Weltweit wurde 2025 etwa 1,4 Milliarden Liter weniger Bier gebraut als im Jahr zuvor – das zeigen neue Zahlen des großen Hopfenhändlers BarthHaas aus Nürnberg.
Die gesamte Biermenge auf der Welt ist um 0,7 Prozent gesunken und liegt jetzt bei rund 189,6 Milliarden Litern. In Europa, Nordamerika und Asien wurde weniger gebraut. Besonders groß war der Rückgang in den USA, wo fast eine Milliarde Liter wegfielen. In Australien und Ozeanien sank die Menge sogar um 2,4 Prozent.

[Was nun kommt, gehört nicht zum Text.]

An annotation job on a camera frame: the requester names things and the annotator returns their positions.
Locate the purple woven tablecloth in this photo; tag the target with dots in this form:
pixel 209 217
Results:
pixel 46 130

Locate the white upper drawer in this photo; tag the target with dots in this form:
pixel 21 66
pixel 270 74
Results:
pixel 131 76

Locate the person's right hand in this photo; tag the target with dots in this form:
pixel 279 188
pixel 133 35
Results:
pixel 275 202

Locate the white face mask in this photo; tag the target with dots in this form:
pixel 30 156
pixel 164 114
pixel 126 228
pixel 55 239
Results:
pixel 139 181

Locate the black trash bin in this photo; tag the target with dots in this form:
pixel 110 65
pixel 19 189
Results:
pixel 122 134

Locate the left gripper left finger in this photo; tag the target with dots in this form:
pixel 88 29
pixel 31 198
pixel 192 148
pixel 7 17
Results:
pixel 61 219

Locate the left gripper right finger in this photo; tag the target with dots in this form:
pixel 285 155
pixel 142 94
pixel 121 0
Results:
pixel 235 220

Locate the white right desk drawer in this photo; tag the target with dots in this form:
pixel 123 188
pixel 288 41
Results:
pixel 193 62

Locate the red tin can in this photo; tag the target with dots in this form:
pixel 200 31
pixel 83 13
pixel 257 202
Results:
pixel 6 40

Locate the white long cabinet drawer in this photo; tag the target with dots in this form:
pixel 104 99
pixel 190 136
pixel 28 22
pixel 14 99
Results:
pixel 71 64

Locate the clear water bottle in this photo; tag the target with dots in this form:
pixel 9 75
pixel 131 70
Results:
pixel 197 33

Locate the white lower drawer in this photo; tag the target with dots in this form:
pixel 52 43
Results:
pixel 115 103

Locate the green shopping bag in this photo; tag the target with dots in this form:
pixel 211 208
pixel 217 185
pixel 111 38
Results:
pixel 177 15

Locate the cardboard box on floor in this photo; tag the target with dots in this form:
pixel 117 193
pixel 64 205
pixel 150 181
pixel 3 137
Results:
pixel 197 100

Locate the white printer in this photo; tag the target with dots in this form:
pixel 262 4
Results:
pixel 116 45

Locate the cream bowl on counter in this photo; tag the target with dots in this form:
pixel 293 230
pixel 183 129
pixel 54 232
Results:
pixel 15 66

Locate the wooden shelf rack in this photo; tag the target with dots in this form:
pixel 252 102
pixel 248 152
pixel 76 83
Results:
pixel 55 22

Es gibt aber auch Regionen, in denen mehr Bier produziert wird. Afrika legte um 2,6 Prozent zu und kommt jetzt auf fast 17 Milliarden Liter. Südamerika wuchs um 1,7 Prozent, vor allem weil Brasilien mehr Bier herstellt. Mexiko steigerte seine Produktion ebenfalls deutlich. Insgesamt können diese Zuwächse aber den Rückgang in Europa und Nordamerika nicht ausgleichen.
Deutschland bleibt mit 7,9 Milliarden Litern auf Platz sechs der größten Bierproduzenten weltweit – hinter China, den USA, Brasilien, Mexiko und Russland. Beim Hopfen sieht es ähnlich aus: Die Anbaufläche weltweit schrumpfte um 5,5 Prozent, die Erntemenge sank um 3,8 Prozent auf rund 109.000 Tonnen.
Die Experten von BarthHaas sagen, dass im Moment mehr Bier produziert wird, als die Menschen trinken. Für 2026 erwarten sie daher keine Erholung. Geschäftsführer Thomas Raiser sagt: "Wir rechnen mit einer weitgehend gleichbleibenden, tendenziell etwas niedrigeren Produktion."